Как я мог вылезти, даже идти, ничего не заметив! Зато теперь, когда мне открылась истина, ногу пронизала такая боль, что я обвис на руках друзей. “Ну вот, — тупо шевельнулось в мыслях. — Тогда была правая, сейчас левая… Хотя нет. Тот перелом был не у меня и очень давно… Как давно? Утром же было…”

— Подождите, — сказал я, когда меня уже подтащили к машине. — Где Феликс?

— Нет Феликса, — беззвучно ответил Нгомо. — Феликс погиб.

ГЛАВА ЧЕТВЁРТАЯ

Память лечит, и память калечит. Хотя горький смысл этой истины открывается лишь с годами, мне уже было что вспомнить даже из раннего детства. Всего однажды я перепугался до ужаса, это было на кладбище, куда я случайно забрёл.

Не помню, что меня, малолетнего, туда привело. Был ослепительно солнечный, безветренный день, на белом песке дорожек лежала недвижная тень листвы, я брёл без цели, ставя одну ногу в тень, другую — на солнце, чтобы босыми ногами чувствовать сразу жар и прохладу. Такая ходьба развлекала, не мешая с любопытством поглядывать по сторонам и примечать старинные из мрамора, чугуна и гранита памятники. Я знал об их назначении, знал отвлечённо, с детским снисхождением к тому, что было давно и меня не касалось.
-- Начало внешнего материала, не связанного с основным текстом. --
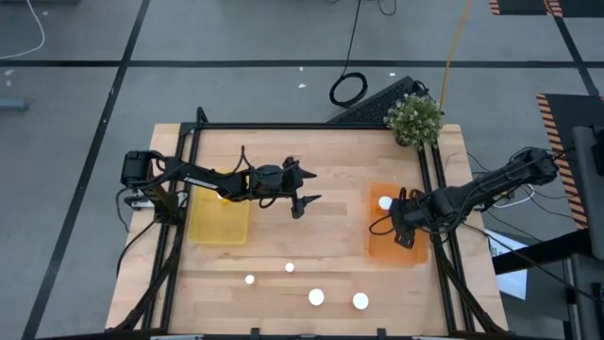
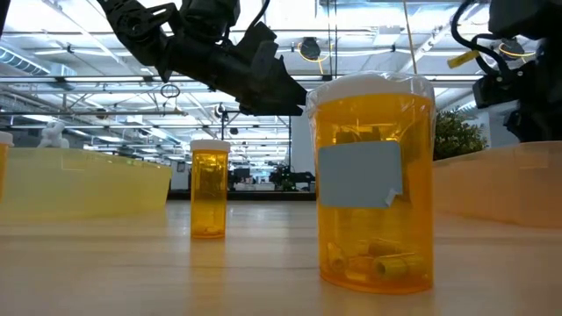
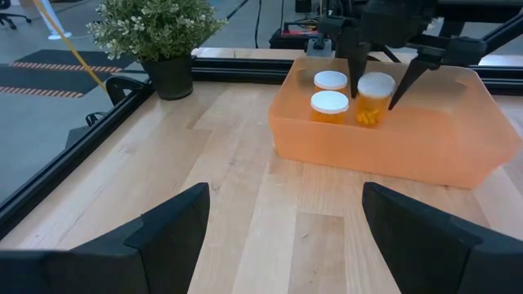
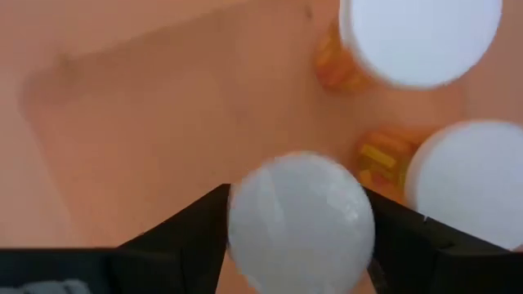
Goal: Pick and place medicine bottles into bin by pill shape (circle, oval)
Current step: Put the large orange pill bottle into the orange bin
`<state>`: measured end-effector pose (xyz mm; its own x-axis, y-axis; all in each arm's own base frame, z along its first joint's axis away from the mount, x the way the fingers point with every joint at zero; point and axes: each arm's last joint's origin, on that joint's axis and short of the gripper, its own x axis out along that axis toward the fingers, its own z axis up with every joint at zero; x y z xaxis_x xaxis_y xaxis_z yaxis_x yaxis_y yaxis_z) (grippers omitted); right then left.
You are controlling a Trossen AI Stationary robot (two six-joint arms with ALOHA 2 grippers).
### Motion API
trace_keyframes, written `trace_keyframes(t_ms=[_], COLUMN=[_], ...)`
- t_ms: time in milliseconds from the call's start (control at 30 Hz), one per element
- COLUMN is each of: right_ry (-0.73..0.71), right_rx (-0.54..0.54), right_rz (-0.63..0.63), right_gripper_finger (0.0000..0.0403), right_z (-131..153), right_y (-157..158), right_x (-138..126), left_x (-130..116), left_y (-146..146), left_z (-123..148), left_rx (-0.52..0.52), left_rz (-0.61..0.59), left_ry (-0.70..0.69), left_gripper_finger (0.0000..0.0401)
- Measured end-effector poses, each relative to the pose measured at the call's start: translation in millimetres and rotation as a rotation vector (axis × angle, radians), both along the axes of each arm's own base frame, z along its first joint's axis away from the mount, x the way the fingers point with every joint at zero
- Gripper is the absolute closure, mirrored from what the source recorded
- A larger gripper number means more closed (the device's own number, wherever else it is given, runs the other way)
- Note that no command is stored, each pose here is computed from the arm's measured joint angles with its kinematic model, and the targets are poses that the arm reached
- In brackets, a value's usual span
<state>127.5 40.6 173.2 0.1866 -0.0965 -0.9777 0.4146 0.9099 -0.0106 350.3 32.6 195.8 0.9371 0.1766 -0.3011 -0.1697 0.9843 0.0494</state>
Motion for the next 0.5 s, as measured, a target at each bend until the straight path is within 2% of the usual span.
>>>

Взгляд то задерживался на необычной скульптуре, то равнодушно скользил мимо массивных постаментов, обелисков, крестов, никак не отзываясь на имена, даты и надписи, которые были выбиты на века, но уже мало что могли сказать моему поколению из-за архаики языка, каким все было написано. С куда большим вниманием я высматривал, нет ли где малинника. Вот именно! Очевидно, за этим я и забрёл сюда, кто-то из приятелей уже лакомился тут, а я чем хуже? Всем известно, что нет ничего лучше ягод с куста, с ними не сравнится никакая роскошь синтетики, которая, может быть, и слаще, да не тобой добыта.

Малину я углядел, тут же свернул с аллеи в кусты и больше уже ни на что не обращал внимания. Ягода была ранняя, редкая, и, двигаясь в зарослях от добычи к добыче, я не заметил, что облик памятников изменился. Поэтому я даже отпрянул, когда из-за куста на меня вдруг глянул старик. Неподвижный, как все вокруг, он в упор смотрел на меня с постамента, не мигая, не шевелясь, пронизывал взглядом влажных выцветших глаз, и, что самое жуткое, хотя солнце светило ему в лицо, в широких и тёмных зрачках не было дневного блеска!

Сердце ухнуло. Не в силах бежать, я смотрел на старика, он — на меня своим неподвижным, влажным, таким нечеловеческим взглядом. Конечно, я знал, что такое голография и что такое голографическая скульптура. Но прошла не одна секунда, прежде чем я понял: этого старика нет ни среди живых, ни среди мёртвых, это лишь образ когда-то бывшего человека, бесплотная реальность, тень, фантом.